Work item
The data below holds a line containing "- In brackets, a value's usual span" and a line containing "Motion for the"; please quote exactly those two lines and every line between them, and nothing else.

Stored data
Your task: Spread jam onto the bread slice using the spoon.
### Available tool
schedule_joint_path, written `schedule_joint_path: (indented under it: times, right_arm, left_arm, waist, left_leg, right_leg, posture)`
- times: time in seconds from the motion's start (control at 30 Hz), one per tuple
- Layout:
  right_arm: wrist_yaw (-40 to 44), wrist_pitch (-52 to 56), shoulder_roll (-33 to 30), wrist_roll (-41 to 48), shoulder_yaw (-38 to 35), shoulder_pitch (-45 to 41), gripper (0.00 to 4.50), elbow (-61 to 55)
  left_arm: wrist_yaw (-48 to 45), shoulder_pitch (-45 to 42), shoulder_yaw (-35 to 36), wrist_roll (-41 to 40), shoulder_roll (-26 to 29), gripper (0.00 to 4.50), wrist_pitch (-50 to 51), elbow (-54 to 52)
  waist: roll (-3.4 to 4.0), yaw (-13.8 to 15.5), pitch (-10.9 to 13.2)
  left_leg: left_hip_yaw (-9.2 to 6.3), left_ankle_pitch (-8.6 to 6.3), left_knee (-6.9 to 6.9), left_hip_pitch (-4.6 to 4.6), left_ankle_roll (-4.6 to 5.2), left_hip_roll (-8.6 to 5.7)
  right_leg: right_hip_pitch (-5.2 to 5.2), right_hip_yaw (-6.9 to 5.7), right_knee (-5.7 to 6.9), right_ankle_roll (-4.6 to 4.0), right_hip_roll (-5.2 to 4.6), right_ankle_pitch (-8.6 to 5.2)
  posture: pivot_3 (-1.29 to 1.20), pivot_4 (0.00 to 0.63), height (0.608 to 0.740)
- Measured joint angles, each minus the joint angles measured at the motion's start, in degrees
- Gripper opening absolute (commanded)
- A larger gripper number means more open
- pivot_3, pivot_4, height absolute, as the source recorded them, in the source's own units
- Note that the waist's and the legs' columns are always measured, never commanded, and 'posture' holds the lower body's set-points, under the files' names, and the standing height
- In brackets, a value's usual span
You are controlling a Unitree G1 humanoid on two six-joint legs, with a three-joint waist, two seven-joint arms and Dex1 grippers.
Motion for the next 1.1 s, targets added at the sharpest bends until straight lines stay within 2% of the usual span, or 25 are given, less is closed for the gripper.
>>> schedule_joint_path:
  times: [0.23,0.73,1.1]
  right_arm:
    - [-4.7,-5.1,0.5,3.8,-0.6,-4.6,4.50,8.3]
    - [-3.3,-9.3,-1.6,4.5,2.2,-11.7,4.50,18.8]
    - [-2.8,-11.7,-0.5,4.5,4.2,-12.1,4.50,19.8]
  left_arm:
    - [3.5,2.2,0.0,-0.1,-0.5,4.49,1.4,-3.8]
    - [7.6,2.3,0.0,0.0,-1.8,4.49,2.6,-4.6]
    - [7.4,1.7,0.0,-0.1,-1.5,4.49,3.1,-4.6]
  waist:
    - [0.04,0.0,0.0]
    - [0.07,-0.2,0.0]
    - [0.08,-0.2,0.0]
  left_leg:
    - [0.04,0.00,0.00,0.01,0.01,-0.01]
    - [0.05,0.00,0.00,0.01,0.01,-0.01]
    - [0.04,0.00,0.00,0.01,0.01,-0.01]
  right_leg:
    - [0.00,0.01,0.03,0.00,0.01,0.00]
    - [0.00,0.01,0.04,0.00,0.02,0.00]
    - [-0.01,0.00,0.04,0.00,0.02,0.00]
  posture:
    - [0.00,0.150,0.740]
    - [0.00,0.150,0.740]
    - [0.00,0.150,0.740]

Finished task
- In brackets, a value's usual span
You are controlling a Unitree G1 humanoid on two six-joint legs, with a three-joint waist, two seven-joint arms and Dex1 grippers.
Motion for the next 1.1 s, targets added at the sharpest bends until straight lines stay within 2% of the usual span, or 25 are given, less is closed for the gripper.

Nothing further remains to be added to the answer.